• **EXERCISE**
Once you reach the line containing "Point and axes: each" in the entries below, write out that line and each one after it down to the line containing "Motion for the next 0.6", exactly and with nothing added.

Dataset records:
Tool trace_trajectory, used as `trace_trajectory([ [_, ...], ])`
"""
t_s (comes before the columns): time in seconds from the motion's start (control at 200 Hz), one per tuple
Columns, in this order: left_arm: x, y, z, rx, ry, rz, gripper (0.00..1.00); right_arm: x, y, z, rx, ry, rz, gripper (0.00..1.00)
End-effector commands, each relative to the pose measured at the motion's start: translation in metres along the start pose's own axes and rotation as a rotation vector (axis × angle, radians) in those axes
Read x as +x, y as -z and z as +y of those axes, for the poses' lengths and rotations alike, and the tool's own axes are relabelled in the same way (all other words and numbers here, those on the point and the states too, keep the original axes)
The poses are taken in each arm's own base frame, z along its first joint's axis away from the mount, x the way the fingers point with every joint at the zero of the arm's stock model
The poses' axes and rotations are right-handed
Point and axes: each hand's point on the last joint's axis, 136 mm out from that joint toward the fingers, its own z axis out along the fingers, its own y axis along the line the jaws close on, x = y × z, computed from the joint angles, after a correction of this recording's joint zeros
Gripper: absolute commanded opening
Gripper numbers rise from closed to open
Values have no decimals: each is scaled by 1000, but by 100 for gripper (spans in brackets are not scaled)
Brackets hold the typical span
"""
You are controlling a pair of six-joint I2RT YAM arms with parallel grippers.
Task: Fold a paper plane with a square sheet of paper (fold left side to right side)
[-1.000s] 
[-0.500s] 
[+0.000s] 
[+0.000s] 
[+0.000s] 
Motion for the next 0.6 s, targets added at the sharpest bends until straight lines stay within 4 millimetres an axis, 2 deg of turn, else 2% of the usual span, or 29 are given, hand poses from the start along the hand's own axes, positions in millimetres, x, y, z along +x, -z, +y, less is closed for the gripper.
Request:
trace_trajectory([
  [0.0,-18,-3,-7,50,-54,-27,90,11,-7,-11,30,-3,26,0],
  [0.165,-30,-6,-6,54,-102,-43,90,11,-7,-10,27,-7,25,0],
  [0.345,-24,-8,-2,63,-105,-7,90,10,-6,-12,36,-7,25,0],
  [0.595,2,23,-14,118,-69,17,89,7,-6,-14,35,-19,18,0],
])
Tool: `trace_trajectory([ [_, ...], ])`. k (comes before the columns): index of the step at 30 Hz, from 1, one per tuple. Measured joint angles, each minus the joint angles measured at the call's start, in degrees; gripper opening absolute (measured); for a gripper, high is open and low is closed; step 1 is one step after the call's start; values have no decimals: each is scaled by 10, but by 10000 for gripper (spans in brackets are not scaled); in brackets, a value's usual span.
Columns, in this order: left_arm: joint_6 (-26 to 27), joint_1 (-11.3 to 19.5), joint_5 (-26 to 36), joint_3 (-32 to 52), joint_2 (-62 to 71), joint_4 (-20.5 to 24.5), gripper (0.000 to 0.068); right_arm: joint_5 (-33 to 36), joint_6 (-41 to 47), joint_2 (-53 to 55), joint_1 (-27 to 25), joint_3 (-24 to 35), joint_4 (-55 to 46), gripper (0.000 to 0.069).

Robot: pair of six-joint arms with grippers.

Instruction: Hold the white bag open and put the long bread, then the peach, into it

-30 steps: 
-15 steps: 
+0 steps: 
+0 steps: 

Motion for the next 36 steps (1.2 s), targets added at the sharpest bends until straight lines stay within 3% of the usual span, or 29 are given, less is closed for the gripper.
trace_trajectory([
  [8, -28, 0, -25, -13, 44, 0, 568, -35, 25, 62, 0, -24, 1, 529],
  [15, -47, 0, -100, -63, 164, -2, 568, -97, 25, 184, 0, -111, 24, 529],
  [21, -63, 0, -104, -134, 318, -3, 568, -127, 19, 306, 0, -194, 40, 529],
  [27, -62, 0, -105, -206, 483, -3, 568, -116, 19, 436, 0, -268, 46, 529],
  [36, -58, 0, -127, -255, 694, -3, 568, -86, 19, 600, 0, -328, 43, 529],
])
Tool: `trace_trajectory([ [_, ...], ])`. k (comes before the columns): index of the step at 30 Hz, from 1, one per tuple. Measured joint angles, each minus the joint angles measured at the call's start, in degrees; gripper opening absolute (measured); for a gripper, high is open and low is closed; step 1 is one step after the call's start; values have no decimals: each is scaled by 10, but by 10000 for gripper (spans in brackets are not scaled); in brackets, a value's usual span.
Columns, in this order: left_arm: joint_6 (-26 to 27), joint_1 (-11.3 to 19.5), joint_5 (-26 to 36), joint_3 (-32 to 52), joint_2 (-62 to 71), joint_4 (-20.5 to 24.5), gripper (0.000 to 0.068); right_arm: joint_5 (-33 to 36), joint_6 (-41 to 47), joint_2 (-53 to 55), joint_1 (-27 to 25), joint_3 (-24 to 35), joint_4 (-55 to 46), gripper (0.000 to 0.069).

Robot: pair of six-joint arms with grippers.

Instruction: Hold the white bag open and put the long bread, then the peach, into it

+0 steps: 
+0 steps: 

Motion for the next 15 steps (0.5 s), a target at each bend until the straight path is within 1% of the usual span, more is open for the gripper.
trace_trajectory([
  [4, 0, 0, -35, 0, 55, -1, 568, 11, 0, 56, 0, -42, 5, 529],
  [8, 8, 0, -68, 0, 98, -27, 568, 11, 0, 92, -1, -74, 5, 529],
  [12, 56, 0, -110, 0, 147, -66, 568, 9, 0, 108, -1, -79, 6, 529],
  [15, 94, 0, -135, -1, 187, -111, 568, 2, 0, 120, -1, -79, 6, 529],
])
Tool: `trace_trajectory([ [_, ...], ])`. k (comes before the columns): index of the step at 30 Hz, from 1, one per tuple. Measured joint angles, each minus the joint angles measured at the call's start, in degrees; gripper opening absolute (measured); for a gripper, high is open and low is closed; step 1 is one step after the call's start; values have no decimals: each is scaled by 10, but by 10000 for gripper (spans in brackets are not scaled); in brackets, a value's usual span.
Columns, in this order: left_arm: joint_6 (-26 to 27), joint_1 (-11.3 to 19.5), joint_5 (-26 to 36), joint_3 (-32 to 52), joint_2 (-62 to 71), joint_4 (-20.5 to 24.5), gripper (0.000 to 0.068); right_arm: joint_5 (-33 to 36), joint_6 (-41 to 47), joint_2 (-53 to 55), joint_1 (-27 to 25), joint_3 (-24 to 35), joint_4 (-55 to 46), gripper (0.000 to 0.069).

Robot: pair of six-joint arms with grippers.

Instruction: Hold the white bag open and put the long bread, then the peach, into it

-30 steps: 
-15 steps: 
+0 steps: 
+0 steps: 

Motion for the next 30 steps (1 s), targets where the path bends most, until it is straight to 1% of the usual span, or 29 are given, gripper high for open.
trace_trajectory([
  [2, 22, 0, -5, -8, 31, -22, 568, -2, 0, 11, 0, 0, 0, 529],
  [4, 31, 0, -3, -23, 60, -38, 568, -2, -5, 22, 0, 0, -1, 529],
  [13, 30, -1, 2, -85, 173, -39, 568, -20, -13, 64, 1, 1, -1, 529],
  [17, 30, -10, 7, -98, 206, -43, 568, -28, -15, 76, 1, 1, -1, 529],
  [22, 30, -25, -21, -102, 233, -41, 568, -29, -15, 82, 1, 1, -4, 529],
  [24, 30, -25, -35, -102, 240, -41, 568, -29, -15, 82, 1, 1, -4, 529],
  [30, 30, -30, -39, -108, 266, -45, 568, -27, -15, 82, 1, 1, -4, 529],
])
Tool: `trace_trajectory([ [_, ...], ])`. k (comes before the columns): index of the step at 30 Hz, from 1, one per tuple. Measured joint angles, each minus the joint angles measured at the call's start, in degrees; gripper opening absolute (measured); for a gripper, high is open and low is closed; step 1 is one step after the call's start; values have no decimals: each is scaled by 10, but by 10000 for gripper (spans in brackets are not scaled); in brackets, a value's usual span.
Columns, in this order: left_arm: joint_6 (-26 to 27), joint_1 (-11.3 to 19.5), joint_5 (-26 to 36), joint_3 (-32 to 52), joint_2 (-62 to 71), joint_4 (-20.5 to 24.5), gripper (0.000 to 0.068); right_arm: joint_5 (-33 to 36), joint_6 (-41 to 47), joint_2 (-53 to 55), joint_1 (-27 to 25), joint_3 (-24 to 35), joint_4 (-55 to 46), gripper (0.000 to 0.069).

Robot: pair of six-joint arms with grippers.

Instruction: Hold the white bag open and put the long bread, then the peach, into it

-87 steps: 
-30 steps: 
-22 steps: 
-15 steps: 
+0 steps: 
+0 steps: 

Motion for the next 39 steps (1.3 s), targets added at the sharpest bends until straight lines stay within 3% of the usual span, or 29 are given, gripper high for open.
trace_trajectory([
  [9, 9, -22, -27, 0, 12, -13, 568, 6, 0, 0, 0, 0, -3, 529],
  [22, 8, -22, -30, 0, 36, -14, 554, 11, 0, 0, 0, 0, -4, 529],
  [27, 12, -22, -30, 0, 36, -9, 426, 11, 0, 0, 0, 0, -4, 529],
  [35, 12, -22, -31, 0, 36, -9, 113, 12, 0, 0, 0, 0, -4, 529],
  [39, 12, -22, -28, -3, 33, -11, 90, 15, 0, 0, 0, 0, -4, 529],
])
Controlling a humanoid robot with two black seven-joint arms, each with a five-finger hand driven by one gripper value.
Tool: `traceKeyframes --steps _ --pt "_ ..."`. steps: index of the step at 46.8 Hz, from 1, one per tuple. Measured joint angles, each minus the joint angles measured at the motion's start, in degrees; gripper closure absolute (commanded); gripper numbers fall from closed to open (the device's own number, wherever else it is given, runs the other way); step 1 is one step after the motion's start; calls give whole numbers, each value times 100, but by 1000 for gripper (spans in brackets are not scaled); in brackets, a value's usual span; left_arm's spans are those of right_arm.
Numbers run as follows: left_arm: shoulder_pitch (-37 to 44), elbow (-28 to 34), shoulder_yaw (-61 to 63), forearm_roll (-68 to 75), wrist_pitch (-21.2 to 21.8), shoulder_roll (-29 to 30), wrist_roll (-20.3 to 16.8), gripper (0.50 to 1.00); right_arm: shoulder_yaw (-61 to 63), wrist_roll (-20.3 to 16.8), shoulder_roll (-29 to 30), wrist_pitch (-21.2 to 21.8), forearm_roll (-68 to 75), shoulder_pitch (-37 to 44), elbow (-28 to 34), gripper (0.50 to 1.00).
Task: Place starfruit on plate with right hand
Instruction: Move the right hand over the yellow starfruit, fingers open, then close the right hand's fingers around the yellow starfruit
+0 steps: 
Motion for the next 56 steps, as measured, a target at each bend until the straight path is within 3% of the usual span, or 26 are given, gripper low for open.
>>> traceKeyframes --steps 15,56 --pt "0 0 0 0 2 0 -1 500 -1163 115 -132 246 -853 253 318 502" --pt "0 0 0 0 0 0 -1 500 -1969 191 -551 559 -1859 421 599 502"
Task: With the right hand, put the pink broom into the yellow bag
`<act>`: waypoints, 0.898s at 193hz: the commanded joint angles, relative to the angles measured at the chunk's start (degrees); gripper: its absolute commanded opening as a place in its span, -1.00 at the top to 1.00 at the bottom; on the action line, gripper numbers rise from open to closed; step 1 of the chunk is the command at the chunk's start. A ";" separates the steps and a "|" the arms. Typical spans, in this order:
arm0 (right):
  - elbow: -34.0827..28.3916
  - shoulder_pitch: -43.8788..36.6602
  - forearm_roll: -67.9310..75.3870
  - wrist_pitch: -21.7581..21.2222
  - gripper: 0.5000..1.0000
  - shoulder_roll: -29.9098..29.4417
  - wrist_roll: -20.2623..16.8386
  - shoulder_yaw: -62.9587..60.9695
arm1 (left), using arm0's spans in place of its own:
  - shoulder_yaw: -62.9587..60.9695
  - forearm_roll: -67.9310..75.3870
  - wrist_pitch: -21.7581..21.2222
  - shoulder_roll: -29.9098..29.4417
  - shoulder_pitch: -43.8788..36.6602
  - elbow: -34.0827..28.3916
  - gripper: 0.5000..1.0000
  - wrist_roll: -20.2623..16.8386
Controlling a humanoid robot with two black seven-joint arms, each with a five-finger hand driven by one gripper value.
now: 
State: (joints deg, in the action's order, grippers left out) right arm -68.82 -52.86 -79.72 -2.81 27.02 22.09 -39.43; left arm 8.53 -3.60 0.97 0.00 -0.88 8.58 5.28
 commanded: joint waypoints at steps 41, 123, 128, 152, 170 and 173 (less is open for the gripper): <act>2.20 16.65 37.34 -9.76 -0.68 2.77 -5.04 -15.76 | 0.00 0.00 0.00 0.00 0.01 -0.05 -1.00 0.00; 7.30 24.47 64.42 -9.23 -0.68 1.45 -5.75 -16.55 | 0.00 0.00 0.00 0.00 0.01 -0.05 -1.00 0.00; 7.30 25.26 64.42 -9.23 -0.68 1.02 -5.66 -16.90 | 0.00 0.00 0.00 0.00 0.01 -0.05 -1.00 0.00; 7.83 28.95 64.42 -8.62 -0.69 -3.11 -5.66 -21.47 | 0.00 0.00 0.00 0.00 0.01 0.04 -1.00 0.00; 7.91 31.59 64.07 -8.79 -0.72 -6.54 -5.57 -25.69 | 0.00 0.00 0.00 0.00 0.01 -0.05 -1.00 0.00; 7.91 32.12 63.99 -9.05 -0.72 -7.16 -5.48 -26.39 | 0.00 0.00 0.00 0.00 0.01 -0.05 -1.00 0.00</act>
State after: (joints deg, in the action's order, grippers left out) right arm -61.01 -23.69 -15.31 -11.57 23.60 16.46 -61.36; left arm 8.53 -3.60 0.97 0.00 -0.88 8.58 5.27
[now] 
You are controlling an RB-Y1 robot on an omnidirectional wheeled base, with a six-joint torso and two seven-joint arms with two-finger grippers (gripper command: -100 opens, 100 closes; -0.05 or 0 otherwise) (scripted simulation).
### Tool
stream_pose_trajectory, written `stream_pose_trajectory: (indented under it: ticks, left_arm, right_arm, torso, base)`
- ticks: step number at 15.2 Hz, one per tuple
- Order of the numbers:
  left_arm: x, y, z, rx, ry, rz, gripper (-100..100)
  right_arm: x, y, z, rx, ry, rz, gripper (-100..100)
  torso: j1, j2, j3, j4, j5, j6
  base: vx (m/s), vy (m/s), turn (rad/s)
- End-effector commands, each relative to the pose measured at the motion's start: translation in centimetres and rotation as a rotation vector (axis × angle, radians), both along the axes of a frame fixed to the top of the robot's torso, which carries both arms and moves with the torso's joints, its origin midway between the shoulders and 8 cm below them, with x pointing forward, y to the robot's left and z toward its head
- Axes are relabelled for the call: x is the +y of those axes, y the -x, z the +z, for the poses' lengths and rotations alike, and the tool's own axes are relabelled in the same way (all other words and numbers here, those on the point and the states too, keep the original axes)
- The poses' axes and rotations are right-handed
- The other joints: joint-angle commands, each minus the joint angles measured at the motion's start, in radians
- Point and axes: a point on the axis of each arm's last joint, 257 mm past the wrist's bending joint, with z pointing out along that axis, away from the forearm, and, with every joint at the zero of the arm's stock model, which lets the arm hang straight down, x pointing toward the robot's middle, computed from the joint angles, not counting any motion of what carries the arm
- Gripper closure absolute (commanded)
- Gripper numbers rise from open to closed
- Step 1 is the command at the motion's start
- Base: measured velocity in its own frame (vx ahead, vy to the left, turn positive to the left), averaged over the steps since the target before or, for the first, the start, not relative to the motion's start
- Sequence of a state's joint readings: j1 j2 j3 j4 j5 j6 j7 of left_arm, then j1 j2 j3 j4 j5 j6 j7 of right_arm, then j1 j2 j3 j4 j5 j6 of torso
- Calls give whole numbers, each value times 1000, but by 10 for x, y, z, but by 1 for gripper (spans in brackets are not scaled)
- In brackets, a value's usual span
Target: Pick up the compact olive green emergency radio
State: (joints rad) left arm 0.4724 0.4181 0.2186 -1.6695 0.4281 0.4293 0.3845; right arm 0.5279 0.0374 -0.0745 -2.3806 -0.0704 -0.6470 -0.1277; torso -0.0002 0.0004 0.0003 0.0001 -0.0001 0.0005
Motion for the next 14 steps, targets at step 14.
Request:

• **REPLY TO THE TASK**
Point and axes: each hand's point on the last joint's axis, 136 mm out from that joint toward the fingers, its own z axis out along the fingers, its own y axis along the line the jaws close on, x = y × z, computed from the joint angles, after a correction of this recording's joint zeros
Gripper: absolute commanded opening
Gripper numbers rise from closed to open
Values have no decimals: each is scaled by 1000, but by 100 for gripper (spans in brackets are not scaled)
Brackets hold the typical span
"""
You are controlling a pair of six-joint I2RT YAM arms with parallel grippers.
Task: Fold a paper plane with a square sheet of paper (fold left side to right side)
[-1.000s] 
[-0.500s] 
[+0.000s] 
[+0.000s] 
[+0.000s] 
Motion for the next 0.6 s, targets added at the sharpest bends until straight lines stay within 4 millimetres an axis, 2 deg of turn, else 2% of the usual span, or 29 are given, hand poses from the start along the hand's own axes, positions in millimetres, x, y, z along +x, -z, +y, less is closed for the gripper.

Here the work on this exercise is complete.